ASSIGNED TASK ::
The result should be every line that contains the word "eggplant", taken from the material.
>>>>
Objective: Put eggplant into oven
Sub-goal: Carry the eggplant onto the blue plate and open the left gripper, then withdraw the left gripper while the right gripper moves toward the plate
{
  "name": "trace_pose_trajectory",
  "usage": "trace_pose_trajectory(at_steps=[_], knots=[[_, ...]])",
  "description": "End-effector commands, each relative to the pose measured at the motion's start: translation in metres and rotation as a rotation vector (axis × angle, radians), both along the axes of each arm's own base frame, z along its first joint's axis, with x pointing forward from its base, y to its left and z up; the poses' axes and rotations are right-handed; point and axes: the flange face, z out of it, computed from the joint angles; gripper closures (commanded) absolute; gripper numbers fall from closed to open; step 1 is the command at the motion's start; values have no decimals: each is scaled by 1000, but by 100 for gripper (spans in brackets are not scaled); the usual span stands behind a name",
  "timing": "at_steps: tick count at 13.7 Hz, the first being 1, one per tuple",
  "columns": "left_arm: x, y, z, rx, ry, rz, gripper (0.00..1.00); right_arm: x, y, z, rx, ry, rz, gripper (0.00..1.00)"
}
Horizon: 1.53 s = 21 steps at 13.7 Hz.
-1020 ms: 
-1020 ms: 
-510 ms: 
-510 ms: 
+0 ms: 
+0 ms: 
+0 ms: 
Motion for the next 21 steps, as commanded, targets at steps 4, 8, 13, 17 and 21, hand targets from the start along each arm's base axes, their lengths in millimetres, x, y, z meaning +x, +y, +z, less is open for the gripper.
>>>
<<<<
REPLY TO THE EXERCISE ::
Objective: Put eggplant into oven
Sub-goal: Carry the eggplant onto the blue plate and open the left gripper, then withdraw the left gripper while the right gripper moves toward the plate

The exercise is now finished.